Chief Executive John Milford says the findings are in line with other surveys the Chamber has conducted over the past two years.
“Since 2011, we’ve asked our members their view and on average over 70 per cent of respondents have said they want to see some form of change. Our members believe that having nine separate councils is holding the Wellington region back.
"Business has been asking for a reduction in duplication, the benefits of bringing to scale, a change in culture from within council, efficiency and cost reductions. While there is no guarantee that a unified council will solve all our problems, it will go a long way towards ensuring we are regionally strategic and make the best use of ratepayer’s resources.”

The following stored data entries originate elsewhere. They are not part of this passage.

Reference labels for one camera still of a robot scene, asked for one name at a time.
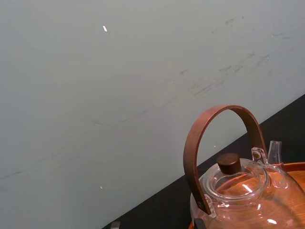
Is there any round wooden tray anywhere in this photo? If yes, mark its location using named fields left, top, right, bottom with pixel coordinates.
left=187, top=161, right=305, bottom=229

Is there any black table cloth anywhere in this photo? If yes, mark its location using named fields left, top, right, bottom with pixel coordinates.
left=102, top=94, right=305, bottom=229

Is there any glass lid with dark knob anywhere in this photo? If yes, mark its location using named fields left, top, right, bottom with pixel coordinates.
left=204, top=153, right=271, bottom=199

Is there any glass teapot with wooden handle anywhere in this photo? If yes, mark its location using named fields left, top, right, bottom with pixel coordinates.
left=183, top=104, right=305, bottom=229

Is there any plain pale wall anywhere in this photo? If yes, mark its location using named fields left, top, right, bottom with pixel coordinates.
left=0, top=0, right=305, bottom=229

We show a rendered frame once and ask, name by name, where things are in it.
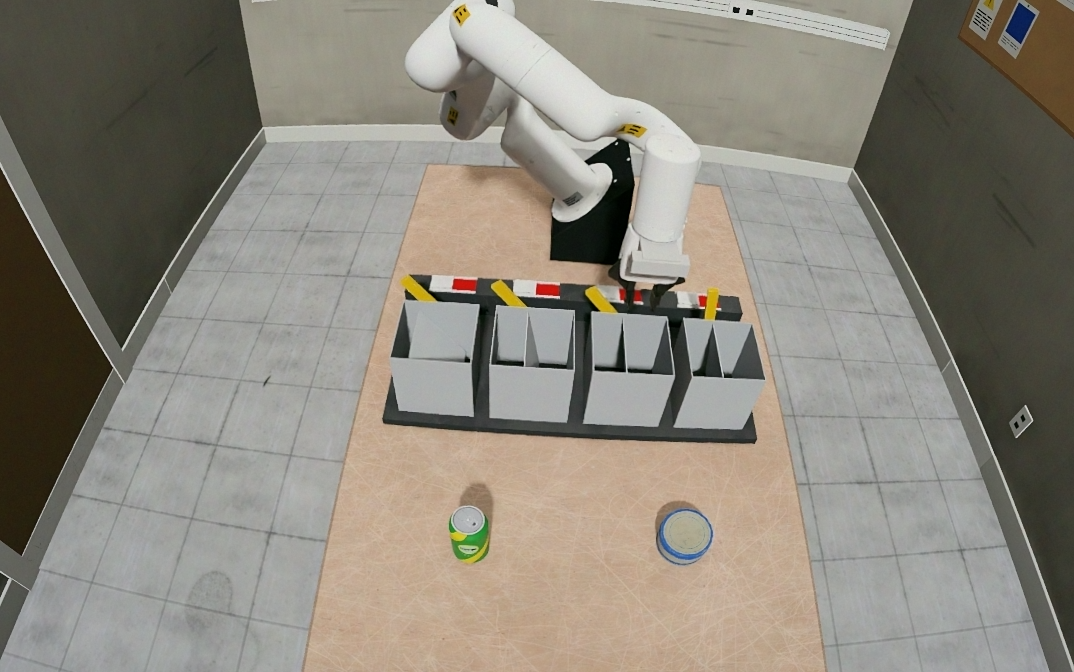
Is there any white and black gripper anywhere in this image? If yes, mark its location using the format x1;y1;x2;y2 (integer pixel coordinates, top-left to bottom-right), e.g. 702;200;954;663
608;222;685;312

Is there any round tin with blue-rimmed lid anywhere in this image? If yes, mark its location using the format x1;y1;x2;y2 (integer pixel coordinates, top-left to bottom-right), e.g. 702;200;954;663
656;509;713;566

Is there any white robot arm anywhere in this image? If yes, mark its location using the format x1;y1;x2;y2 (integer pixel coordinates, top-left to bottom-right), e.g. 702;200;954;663
405;0;701;277

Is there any green drink can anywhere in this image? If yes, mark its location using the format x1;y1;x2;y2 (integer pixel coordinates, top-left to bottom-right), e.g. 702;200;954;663
448;506;489;563

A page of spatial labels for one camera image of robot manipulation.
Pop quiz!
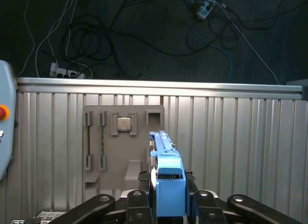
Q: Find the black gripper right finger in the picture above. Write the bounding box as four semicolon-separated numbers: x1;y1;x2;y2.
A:
185;171;303;224

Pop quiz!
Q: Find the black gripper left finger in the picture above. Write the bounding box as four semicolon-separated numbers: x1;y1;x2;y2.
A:
49;171;154;224

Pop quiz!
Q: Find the hard disk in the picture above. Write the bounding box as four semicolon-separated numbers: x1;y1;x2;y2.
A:
148;130;193;219

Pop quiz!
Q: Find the grey parts rack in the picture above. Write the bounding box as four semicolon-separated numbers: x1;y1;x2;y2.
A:
82;105;166;203

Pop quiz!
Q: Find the green RAM stick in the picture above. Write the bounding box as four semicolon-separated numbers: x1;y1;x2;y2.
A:
100;112;107;171

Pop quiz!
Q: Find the dark RAM stick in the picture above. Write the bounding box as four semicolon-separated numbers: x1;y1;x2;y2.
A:
85;112;93;171

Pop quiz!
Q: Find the silver CPU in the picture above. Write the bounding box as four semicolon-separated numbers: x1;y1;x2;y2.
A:
116;117;132;132

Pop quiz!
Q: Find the black open PC case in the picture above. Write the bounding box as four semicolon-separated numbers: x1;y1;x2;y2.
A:
11;209;73;224

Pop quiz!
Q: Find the white power strip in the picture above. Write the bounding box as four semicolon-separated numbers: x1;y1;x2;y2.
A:
196;0;223;19
49;61;86;79

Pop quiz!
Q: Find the pale blue teach pendant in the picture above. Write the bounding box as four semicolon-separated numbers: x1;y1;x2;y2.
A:
0;60;17;181

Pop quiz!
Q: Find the blue floor cable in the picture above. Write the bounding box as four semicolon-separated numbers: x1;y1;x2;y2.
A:
190;26;235;82

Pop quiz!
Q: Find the grey floor cable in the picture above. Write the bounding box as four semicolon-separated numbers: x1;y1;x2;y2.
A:
222;2;281;85

In Porirua, a recent survey of Chamber members showed that about 75% of respondents want change, with 35% supporting the LGC proposal and 40% suggested improvements to it. Some 26% were opposed to it, and half of those preferred a model that excludes Wairarapa. The key positive elements perceived by the participants were streamlined services, cost savings and having a strategic regional direction.
“Our survey results show there is a very real appetite for change,” Porirua Chamber President Peter Couchman says.
“Our members believe that changing the current local government model will support improved local representation, ensure a greater commitment to developing regional infrastructure, and better quality leadership. Nearly half of survey respondents believe that streamlined services is the most significant benefit of the proposal.
In Kapiti, a survey of members showed that 65% of respondents are in favour of change, with 47.5% supporting the LGC proposal and a further 17.5% supporting it with changes. Just 20% opposed it, while 10% preferred an alternative model.
Kapiti Chamber of Commerce Chair Liz Koh says they share the considerable concern that the process of consultation is short and valuable time has been lost over the summer break. “Furthermore, we are concerned that while some local bodies have spent hundreds of thousands of ratepayer funded dollars objecting to the proposals, the general public have been denied a public information programme that puts the arguments for and against the amalgamation proposals in an independent and impartial manner.”
In Hutt Valley, a Chamber of Commerce survey which attracted 540 responses showed that businesses are undecided on the LGC proposal.
Chief Executive Mark Futter says: “While many respondents did not readily accept the proposal in its current form, the balance of sentiment shows that many are open to some form of change.”
The Wairarapa Chamber of Commerce surveyed its members in mid-December last year, and the results show that 65% of respondents support the LGC’s proposal, with 79% in favour of some form of change to the current model.
Wairarapa Chamber of Commerce Chief Executive Steph Gundersen-Reid says her members see real benefit in making changes to the current local government arrangements.
“We also believe there are some ways we can improve the current proposal. Our members’ feedback includes a proposal to introduce a Rural Advisory Committee as a standing and permanent committee of the council.”